One of the things I’m doing with squash is to favor long-keeping fruit. But this takes a lot of time. I just cut open my penultimate 2022 maxima because it was getting wrinkly. I have one left and it appears to be in perfect condition. I also have several spaghetti pepo left from that season. Most of my squash don’t reach full maturity before freezing weather comes, and so I pick them uncured and they turn to liquid after 4-10 months. This wrinkly one didn’t smell even slightly bad, but it was getting flexible and it didn’t make an appealing bite – almost no flavor at all.
Anyway, is there any down-side to proceeding like this? Is a fruit that can store for years going to be necessarily bad in some other dimension? Or can I just start out selecting for storage length and then from that population select for taste and have every reason to expect good results? (And obviously, a squash that grows here well enough to produce fruit in my short season is going to be baked in to all my selection efforts.)
Have you thought about storing them improperly and select for that? I would be interested in putting them somewhere with bad airflow and improper temperatures. Maybe that will give you the same data with less time?
Why do you want to store for years, when you can harvest a new generation every season? I harvest my squash usually in the first week of October. Somewhere in November we start to eat them, selecting for taste. Obviously, initially none are starting to be spoiled. But as time is passing by, we see first signs of spoilage. We try to use them all until let’s say April, when plenty of the fresh veggies start to be available. The seeds from these that last till then with no sign of spoilage are considered selected for long storage. From my point of view, taste is more important, sonce the majority will store for few months anyway, and a year is not uncommon.

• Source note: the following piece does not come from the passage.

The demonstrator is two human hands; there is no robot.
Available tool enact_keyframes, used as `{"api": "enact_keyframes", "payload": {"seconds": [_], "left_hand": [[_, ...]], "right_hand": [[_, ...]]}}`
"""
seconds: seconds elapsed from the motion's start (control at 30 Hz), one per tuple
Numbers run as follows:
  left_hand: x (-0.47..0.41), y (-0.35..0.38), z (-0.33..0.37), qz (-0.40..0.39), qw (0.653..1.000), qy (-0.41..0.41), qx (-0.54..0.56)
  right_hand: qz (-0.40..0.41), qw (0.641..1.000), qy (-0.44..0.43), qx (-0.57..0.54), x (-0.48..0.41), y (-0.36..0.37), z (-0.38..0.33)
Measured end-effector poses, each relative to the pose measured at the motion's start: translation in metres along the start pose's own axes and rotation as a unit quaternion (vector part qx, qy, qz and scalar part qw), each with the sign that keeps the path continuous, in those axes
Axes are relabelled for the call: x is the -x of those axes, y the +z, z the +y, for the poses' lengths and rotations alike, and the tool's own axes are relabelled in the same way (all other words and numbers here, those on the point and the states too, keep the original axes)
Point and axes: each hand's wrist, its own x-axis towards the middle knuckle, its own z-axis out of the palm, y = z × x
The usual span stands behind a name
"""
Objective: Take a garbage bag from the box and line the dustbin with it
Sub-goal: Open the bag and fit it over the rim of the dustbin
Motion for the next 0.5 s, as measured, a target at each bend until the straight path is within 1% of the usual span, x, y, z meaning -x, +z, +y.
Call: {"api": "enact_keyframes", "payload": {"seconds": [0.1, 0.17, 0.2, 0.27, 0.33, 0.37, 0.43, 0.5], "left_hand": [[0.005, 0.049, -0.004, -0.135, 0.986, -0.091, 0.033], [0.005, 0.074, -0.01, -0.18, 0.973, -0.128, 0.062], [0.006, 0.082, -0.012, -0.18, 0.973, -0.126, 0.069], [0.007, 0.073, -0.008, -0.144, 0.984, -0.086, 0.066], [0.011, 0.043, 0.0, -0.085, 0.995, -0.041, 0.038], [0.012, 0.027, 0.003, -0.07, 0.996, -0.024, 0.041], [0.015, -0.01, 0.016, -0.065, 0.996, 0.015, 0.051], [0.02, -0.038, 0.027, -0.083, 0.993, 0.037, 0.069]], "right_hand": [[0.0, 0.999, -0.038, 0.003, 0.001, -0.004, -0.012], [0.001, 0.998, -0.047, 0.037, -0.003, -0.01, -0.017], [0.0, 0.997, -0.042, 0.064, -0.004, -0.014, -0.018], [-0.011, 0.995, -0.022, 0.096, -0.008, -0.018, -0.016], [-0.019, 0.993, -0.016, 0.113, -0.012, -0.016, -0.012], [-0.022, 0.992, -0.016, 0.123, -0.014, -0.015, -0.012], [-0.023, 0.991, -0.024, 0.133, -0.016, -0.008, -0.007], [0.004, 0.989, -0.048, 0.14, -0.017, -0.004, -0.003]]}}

Where I live, the first freeze can happen as early as the end of September (though that’s unusual), which seems to truncate the development of squash rind and seed. When that happens, I’m in a more secure position if I still have some put by from the year before.
I don’t love winter squash – it’s a thing that’s fun to roast and stuff as a feast element for the spectacle and it’s easy to grow Calories, so a safety net.
Black seed squash Cucurbita ficifolia stores well, as long as five years under ideal circumstances. It is mainly grown for its seeds which are highly nutritious, but the flesh is edible too. It will readily hybridize with other Cucurbita species. Have you considered making a cross with it? I don’t have seed but I think it’s available through online retailers.